• **PROVIDED DATA**:
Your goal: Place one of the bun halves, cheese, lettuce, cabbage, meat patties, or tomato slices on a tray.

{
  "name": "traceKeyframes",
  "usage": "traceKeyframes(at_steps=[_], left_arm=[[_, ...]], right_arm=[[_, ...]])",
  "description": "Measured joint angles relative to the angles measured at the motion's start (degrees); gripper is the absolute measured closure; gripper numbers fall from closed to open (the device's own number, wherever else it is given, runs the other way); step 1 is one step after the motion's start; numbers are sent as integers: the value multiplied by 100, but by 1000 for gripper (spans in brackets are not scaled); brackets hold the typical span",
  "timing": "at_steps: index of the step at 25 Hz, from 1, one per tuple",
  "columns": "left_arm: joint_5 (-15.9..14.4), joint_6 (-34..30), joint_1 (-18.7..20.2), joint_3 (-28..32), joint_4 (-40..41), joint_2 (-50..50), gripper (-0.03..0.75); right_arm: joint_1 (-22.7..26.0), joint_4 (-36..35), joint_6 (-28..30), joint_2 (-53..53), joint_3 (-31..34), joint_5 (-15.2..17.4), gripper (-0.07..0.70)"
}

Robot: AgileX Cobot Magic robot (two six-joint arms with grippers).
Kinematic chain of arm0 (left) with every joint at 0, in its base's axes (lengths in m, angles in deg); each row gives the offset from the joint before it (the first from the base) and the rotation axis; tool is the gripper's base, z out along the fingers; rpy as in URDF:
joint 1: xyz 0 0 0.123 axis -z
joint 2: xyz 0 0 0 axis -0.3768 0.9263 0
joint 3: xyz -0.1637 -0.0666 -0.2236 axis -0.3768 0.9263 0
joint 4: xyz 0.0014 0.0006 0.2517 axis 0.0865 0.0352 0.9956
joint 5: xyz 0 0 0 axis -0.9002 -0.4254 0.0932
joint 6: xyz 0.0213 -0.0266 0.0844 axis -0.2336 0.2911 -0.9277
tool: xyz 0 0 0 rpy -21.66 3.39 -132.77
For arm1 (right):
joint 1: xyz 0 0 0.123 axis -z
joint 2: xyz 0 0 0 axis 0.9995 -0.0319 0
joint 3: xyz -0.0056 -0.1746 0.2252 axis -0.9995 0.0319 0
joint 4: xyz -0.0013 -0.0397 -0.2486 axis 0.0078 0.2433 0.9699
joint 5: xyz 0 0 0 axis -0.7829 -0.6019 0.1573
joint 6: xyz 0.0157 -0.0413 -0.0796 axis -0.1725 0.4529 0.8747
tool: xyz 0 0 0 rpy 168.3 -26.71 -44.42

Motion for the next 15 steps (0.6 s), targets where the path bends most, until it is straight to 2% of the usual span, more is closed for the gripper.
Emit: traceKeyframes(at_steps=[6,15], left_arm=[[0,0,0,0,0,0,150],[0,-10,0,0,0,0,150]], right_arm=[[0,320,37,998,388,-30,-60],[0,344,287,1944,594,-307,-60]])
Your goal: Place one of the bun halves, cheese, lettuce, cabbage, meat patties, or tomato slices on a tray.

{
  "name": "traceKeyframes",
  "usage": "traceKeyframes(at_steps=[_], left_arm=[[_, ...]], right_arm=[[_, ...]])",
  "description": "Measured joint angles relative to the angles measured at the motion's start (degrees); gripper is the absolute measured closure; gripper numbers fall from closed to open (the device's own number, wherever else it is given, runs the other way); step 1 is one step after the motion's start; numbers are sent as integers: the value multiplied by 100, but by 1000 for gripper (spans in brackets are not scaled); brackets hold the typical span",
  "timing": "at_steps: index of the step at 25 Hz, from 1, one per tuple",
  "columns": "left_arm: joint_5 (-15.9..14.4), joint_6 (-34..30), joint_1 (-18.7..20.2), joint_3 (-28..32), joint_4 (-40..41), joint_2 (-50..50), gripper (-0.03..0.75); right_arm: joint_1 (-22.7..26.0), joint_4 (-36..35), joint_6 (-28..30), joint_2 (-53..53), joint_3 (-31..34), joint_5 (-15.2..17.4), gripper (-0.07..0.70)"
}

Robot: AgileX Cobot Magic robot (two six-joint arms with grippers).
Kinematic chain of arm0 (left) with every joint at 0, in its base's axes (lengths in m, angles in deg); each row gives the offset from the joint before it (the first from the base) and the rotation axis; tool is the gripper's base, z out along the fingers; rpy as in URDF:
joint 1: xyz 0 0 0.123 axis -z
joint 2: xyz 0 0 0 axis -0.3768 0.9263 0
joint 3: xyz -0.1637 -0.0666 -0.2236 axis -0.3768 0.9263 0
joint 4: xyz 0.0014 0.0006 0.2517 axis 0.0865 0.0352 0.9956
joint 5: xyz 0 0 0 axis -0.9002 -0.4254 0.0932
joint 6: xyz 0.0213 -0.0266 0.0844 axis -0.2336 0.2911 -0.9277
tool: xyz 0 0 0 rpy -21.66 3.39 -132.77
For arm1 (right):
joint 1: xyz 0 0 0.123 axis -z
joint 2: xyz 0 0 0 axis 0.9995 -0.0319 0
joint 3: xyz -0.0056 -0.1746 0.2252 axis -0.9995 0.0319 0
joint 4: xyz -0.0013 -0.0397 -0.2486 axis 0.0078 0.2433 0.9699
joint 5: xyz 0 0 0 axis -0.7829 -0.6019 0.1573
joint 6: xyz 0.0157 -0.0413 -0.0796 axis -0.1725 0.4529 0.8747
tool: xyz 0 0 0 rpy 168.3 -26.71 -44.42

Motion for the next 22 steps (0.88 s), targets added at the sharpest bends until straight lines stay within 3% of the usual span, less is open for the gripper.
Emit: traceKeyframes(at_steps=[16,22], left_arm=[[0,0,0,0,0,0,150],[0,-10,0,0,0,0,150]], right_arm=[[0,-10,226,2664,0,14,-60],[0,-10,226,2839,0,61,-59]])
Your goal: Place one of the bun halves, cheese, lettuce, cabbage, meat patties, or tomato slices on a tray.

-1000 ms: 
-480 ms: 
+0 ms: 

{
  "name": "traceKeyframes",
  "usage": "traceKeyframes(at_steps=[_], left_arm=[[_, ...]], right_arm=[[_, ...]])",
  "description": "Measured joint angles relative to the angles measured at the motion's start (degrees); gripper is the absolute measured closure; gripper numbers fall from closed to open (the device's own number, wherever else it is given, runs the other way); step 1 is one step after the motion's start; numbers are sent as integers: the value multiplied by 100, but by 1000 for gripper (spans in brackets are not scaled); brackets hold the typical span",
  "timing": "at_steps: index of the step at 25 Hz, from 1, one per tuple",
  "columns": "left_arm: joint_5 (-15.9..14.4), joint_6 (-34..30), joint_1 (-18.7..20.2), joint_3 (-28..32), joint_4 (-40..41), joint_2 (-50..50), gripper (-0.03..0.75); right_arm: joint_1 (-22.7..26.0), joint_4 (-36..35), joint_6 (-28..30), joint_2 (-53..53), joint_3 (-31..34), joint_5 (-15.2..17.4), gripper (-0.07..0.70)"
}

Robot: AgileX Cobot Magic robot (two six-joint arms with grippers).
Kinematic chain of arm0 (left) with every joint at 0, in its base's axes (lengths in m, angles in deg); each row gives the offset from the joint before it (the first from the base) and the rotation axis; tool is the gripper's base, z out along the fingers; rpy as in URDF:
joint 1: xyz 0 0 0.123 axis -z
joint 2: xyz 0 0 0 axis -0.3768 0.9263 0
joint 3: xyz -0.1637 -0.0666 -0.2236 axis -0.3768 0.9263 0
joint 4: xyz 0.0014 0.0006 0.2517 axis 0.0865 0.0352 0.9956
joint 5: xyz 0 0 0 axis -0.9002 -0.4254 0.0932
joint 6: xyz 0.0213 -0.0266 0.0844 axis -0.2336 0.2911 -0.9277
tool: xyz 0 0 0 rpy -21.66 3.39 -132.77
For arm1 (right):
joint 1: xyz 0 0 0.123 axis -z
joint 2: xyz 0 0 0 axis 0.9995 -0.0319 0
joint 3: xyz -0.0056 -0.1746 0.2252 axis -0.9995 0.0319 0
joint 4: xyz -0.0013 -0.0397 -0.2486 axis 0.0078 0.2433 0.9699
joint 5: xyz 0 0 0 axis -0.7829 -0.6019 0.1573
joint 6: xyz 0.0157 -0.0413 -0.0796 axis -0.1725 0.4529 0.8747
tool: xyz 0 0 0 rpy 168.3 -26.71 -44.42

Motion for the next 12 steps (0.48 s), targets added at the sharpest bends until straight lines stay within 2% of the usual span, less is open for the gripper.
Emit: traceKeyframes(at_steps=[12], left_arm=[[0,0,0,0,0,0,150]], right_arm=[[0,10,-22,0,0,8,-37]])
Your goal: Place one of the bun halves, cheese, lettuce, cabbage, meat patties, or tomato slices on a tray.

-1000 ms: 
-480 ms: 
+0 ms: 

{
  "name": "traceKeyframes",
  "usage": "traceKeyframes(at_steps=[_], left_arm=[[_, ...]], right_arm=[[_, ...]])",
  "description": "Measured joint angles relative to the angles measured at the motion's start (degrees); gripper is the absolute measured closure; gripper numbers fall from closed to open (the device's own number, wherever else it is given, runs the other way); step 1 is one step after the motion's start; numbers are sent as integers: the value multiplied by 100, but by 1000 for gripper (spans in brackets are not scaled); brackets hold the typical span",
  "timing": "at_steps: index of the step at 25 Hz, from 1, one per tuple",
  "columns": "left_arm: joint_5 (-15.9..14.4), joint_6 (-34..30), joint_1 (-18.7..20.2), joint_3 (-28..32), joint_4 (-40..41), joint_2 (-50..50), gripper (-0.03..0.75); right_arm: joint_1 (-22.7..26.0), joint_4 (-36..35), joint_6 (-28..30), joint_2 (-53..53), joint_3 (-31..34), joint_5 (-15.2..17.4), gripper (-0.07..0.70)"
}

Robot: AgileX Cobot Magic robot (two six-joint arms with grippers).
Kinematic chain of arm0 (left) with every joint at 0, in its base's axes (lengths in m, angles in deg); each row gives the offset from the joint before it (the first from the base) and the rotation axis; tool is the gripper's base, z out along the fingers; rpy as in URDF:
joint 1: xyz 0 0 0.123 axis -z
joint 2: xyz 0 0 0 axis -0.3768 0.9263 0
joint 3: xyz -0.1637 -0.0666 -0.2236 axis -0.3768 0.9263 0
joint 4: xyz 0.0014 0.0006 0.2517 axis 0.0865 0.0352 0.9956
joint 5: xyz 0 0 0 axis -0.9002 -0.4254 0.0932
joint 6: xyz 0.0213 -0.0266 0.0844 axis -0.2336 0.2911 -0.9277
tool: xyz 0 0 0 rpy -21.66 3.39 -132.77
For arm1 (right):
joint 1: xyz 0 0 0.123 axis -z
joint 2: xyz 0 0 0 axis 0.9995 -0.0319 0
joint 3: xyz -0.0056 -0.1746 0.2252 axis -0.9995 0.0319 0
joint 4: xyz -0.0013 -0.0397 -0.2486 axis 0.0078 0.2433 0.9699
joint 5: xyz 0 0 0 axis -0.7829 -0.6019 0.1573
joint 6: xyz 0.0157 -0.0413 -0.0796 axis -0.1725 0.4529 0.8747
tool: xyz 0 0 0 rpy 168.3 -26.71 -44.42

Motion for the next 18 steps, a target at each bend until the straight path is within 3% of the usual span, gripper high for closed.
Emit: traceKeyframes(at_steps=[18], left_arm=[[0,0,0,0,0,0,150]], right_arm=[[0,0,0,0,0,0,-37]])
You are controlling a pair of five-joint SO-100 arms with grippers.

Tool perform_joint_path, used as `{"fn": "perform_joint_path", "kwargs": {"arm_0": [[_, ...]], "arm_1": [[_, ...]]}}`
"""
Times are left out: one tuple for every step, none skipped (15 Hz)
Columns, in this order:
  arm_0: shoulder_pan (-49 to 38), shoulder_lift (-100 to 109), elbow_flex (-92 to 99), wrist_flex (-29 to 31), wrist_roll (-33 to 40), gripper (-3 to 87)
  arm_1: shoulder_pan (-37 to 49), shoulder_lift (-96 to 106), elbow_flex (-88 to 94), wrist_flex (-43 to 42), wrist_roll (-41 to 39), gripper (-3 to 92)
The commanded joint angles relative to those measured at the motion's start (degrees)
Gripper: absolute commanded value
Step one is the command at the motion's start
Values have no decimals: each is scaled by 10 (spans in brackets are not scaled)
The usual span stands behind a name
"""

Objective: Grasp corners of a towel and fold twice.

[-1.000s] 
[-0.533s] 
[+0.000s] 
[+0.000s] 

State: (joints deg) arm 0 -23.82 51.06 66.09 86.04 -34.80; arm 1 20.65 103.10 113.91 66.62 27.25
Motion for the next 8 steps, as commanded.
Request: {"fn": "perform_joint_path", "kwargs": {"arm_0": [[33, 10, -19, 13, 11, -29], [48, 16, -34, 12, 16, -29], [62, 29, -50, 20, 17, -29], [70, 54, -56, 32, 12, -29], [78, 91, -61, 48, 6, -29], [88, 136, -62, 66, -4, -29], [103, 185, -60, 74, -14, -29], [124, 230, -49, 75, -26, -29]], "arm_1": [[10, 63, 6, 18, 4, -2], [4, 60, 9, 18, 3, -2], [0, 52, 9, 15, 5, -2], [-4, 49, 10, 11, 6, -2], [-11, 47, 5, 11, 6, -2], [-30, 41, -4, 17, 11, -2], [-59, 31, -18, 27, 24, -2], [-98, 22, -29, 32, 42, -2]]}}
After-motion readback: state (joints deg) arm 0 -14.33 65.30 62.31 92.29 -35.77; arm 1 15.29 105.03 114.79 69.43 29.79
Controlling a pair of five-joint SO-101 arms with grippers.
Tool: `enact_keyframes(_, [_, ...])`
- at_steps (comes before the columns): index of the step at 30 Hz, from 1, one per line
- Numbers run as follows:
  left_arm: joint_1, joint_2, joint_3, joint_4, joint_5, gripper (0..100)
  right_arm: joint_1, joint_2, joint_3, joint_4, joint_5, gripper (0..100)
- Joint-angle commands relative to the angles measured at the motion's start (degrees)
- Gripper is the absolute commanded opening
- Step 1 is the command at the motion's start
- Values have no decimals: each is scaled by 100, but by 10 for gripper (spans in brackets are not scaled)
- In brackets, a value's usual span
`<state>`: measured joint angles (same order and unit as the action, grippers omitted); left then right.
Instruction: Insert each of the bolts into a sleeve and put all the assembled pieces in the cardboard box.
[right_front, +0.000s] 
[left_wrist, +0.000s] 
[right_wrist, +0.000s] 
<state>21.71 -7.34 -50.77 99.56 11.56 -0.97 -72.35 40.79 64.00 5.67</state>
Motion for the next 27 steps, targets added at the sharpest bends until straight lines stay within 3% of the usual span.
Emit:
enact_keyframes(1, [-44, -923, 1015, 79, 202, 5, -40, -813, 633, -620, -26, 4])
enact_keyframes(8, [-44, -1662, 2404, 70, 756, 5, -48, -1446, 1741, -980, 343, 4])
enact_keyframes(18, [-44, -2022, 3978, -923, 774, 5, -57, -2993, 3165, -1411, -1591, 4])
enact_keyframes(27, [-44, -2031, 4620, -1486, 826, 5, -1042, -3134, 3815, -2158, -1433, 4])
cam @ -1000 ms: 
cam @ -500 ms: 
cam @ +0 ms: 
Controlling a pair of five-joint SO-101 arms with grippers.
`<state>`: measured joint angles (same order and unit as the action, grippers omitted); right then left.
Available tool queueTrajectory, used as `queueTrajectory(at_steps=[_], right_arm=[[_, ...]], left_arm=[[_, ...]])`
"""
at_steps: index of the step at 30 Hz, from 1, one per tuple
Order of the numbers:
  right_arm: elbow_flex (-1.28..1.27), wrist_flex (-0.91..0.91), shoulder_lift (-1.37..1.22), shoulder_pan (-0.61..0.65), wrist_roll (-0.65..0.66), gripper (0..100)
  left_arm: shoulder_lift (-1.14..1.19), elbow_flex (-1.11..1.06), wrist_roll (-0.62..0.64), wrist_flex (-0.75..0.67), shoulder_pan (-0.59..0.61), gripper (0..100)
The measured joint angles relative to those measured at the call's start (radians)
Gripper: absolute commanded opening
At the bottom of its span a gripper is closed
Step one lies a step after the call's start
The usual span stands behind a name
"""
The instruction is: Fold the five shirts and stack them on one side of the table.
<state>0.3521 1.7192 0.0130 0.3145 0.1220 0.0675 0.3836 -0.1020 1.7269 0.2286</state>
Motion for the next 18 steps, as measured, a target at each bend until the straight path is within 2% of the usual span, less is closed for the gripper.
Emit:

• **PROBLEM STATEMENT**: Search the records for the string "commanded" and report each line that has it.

• **TASK RESPONSE**:
The commanded joint angles relative to those measured at the motion's start (degrees)
Gripper: absolute commanded value
Motion for the next 8 steps, as commanded.
- Gripper is the absolute commanded opening
Gripper: absolute commanded opening

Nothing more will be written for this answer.